Die in § 37b EStG eingeräumten Wahlrechte sind widerruflich. Der Widerruf ist durch Abgabe einer geänderten Pauschsteueranmeldung gegenüber dem Betriebsstättenfinanzamt zu erklären. Die anderweitige Ausübung des Wahlrechts ist ein rückwirkendes Ereignis i.S. des § 175 Abs. 1 Satz 1 Nr. 2 AO.

Die Nachforderung von Lohnsteuer durch Steuerbescheid kommt in Betracht, wenn die Lohnsteuer vorschriftswidrig nicht angemeldet worden ist und es sich um eine eigene Steuerschuld des Adressaten handelt. Eine solche liegt vor, wenn die Voraussetzungen für eine Pauschalierung der Lohnsteuer nach § 37b EStG gegeben sind1.

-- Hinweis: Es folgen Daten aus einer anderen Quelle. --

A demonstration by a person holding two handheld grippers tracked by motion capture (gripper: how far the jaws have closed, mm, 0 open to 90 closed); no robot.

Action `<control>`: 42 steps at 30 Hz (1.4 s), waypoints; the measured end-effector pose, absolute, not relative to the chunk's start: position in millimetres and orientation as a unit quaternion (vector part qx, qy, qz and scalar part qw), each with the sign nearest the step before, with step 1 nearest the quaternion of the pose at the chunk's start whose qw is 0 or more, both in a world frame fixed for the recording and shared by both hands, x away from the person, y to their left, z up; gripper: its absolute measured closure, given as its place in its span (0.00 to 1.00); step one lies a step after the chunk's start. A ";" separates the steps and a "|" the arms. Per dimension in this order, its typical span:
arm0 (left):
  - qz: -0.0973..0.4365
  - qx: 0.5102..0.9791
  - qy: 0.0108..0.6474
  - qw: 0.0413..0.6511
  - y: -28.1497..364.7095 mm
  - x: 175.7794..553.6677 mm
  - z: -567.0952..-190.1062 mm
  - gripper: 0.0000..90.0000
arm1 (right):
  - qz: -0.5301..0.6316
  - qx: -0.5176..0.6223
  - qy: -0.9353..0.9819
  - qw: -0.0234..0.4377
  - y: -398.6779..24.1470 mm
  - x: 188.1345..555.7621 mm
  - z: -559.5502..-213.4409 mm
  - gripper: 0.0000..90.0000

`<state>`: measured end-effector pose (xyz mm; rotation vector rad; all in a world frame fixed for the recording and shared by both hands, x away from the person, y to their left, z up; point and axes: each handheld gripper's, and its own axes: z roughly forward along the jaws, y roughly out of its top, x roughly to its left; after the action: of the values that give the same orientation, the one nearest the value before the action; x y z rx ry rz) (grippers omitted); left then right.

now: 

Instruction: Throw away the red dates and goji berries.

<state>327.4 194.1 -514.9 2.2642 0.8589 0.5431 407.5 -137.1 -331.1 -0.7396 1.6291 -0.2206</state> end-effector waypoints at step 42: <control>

Nach § 37b Abs. 1 Satz 1 EStG können Steuerpflichtige die Einkommensteuer (für Nicht-Arbeitnehmer) einheitlich für alle innerhalb eines Wirtschaftsjahres gewährten betrieblich veranlassten Zuwendungen, die zusätzlich zur ohnehin vereinbarten Leistung oder Gegenleistung erbracht werden (§ 37b Abs. 1 Satz 1 Nr. 1 EStG) und für Geschenke i.S. des § 4 Abs. 5 Satz 1 Nr. 1 EStG (§ 37b Abs. 1 Satz 1 Nr. 2 EStG), die nicht in Geld bestehen, mit einem Pauschsteuersatz von 30 % erheben.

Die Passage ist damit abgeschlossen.